3. Currently, what is the situation of financing of the large scale solar projects in the region?
Tunisia also offers a large range of incentives and subsidies for renewable energy projects. Among these include:
- Fonds Tunisien de l’Investissement (Tunisian Investment Fund, FTI): a public fund created in 2016, which provides grants to projects in some specific sectors including renewable energy. The FTI can also invest in equity in some projects.
- Project d’Intérêt National (Project of National Interest): qualification criteria on investment size (> EUR 16 Million) or job creation (500 jobs). The project stipulates grants and tax reductions, following the approval of the Conseil Supérieur d’Investissement. In the framework of this project, the state also might finance a part of infrastructure work.
- Fonds de Transition Energétique (Energy Transition Fund, FTE): offers grants, equity financing and improved loan terms to firms willing to invest in renewable energies (mostly for self-consumption projects)
- Fiscal support, reduced VAT on “renewable energy components” and customs tariffs if there is no local equivalent available. There is also a reduced corporate income tax, depending on the firm’s income and location of the project (no tax for a few years, then reduced CIT)
4. What major improvements are required in rooftop solar projects in Tunisia?

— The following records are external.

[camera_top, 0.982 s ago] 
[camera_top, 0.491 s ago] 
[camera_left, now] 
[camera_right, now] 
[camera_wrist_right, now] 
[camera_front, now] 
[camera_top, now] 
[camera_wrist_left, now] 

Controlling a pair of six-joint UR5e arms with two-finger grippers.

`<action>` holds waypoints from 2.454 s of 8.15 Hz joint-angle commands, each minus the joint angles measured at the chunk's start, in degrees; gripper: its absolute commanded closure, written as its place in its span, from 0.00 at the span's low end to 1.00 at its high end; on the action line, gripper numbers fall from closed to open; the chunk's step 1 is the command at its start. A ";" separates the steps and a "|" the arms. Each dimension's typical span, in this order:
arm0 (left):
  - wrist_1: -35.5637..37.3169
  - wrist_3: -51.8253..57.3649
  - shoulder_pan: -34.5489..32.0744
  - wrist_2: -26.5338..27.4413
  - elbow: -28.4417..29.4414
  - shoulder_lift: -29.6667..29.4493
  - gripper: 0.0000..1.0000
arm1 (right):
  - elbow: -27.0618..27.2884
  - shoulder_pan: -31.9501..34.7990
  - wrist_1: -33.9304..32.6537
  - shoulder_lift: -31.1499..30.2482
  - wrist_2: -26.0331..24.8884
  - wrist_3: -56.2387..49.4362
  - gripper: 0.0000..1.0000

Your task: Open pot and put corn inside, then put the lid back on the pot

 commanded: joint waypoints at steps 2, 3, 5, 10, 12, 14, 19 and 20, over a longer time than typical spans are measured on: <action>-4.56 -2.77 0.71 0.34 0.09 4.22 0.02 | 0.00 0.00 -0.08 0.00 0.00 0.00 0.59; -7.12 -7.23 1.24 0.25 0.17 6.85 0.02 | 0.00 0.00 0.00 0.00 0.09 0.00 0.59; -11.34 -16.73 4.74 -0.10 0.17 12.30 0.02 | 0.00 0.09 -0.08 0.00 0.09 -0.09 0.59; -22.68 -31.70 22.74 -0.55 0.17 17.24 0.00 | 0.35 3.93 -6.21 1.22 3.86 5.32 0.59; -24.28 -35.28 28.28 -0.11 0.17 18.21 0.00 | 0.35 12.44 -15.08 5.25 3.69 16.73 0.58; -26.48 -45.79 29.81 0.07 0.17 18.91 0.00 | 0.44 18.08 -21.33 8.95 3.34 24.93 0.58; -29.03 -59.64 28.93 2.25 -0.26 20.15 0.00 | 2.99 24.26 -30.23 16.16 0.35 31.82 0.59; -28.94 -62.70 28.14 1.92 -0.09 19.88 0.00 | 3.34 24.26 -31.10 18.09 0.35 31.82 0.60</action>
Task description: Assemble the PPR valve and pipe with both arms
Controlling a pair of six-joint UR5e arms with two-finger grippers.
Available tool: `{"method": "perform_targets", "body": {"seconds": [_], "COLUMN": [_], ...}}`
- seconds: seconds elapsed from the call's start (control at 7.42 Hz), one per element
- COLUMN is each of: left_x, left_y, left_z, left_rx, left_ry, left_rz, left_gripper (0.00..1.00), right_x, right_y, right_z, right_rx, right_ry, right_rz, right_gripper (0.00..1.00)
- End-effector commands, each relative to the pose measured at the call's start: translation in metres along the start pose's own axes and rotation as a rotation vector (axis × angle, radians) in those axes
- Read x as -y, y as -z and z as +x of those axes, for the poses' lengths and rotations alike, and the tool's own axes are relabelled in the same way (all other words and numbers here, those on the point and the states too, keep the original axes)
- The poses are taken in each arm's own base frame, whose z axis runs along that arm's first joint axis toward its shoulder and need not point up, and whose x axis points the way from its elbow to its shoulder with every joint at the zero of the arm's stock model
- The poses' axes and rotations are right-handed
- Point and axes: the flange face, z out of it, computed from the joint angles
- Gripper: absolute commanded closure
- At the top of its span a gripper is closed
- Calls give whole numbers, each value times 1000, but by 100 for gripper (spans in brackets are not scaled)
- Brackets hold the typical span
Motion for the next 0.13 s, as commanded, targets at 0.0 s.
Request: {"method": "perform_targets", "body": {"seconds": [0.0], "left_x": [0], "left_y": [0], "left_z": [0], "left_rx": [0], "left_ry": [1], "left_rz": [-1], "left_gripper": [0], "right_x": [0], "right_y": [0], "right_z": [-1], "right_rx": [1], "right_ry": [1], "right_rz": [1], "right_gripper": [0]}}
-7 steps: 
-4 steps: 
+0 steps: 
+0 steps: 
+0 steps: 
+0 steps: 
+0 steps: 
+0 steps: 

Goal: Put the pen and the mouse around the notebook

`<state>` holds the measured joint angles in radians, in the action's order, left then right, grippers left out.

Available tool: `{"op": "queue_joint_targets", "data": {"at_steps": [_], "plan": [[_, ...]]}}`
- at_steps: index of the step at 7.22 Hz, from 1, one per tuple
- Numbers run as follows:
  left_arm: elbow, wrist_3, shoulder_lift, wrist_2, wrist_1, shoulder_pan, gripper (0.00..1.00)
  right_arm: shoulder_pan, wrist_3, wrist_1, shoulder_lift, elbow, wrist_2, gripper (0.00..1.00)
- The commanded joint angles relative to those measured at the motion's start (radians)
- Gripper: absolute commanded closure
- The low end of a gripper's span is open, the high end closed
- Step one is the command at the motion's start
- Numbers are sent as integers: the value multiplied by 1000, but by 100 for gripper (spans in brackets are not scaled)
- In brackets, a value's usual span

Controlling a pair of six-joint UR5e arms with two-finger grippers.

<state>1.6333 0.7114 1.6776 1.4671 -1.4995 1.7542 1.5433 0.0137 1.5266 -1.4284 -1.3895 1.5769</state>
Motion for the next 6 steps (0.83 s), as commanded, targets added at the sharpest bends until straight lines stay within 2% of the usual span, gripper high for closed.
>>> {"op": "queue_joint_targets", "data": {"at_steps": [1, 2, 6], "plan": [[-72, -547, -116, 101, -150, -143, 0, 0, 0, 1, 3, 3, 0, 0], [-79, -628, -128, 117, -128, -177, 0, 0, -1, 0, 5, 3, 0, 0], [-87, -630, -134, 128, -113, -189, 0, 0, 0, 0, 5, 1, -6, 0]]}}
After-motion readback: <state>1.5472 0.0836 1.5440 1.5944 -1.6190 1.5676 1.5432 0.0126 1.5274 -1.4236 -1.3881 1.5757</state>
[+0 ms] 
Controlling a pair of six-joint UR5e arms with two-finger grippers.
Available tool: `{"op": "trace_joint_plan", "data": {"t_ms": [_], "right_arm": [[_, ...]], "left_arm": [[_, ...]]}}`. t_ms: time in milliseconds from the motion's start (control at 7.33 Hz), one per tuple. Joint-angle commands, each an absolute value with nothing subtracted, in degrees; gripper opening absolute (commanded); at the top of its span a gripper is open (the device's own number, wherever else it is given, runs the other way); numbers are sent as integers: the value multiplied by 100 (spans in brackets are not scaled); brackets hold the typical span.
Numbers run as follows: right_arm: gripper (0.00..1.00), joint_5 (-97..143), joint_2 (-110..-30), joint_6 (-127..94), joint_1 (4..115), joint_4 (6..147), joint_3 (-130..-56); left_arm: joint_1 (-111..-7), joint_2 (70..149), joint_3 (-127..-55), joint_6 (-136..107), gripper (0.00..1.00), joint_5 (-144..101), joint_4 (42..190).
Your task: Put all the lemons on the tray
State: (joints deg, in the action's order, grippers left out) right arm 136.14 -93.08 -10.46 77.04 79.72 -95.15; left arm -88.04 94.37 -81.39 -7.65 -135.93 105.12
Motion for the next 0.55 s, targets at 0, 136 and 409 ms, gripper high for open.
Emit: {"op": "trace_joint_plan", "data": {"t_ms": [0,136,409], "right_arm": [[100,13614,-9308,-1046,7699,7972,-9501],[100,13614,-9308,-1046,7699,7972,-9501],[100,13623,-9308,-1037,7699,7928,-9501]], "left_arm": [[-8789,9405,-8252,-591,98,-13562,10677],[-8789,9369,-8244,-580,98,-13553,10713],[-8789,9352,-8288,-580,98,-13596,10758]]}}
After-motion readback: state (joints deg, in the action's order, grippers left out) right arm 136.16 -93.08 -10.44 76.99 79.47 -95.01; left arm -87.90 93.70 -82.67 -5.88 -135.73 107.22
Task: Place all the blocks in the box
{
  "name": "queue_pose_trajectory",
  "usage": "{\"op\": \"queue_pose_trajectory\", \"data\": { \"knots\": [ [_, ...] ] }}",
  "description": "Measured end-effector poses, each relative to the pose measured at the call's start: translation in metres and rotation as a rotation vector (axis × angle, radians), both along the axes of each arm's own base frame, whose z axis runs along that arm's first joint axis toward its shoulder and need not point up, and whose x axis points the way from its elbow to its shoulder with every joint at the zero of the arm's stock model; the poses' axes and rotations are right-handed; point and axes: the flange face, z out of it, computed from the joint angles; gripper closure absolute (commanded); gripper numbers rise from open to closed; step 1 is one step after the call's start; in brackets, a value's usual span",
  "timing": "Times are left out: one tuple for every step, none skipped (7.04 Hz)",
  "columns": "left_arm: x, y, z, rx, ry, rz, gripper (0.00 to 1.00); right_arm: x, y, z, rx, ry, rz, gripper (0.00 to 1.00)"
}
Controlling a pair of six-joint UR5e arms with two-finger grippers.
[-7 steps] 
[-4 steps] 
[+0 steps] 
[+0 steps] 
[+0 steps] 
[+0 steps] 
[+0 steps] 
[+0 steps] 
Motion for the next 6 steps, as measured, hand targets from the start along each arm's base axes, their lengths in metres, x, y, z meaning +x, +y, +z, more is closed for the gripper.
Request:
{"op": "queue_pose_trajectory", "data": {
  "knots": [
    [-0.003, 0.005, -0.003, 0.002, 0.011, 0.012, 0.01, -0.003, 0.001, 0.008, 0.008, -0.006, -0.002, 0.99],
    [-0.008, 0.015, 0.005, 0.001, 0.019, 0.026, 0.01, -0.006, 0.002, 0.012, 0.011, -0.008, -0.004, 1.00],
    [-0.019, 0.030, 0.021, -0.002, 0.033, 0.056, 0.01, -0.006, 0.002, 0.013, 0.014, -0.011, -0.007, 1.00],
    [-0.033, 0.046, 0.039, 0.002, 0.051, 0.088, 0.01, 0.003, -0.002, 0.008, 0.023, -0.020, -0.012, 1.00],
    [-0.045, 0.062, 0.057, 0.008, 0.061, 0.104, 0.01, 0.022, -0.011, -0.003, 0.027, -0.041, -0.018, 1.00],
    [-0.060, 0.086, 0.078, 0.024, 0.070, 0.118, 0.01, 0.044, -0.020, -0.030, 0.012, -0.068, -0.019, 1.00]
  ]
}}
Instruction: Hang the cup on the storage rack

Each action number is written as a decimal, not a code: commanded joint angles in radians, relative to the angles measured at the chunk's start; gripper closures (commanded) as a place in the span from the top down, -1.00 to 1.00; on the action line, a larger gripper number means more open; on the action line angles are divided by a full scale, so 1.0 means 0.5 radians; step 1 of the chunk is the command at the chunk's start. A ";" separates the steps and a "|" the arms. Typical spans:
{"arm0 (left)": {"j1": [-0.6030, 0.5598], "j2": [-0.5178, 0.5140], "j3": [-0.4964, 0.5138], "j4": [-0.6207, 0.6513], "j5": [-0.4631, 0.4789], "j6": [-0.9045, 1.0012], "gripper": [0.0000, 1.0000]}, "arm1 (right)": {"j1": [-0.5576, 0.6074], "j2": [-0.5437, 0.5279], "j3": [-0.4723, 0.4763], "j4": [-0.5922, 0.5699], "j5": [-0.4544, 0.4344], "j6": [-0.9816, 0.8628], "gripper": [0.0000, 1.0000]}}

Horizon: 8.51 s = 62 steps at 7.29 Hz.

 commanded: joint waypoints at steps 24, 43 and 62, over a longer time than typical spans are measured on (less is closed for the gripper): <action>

The creation of an independent energy regulatory agency, under the Ministry of Energy is essential for the development of renewable projects. The features of such a regulatory entity could potentially mirror the similarly-purposed INT (Instance Nationale des Telecommunications). Regulatory and operational roles need to be clarified and clearly separated to avoid conflicts of interest. The state-owned energy utility STEG exerts significant influence over renewable project development by the private sector. STEG is the sole authorised off-taker of electricity produced by private projects for local consumption, and of up to 30% surplus from the self-consumption regime. Moreover, STEG is a member of the commission tasked with granting authorisations for renewable projects for local consumption and auto-generation. Finally, STEG is the grid operator responsible for ensuring overall efficiency and reliability in Tunisia’s grid.
Administrative processes for renewable energy development should be further streamlined to reduce transaction costs and increase investment attractiveness. Current challenges are due to delays in receiving information and responses from the grid operator STEG and in having the grid connection constructed. Some of these challenges could be addressed by simplifying procedures, introducing a one-stop shop, possibly a simple notification system for small projects, and enhancing the use of digital tools to provide information to and communicate with project developers.
5. How do you expect the solar sector to grow in the region in the next 5 years?
The Tunisian government has recently announced plans to invest US $1 billion towards renewable energy projects including the installation of 1,000 megawatts (MW) of renewable energy. According to the Energy General Direction of the Tunisian Ministry of Energy and Mines, 650 MW will come from solar photovoltaic, while the residual 350 MW will be supplied by wind energy. Under new plans, Tunisia has dedicated itself to generating 24% of its electrical energy from renewable energy sources in 2025,30% in 2030.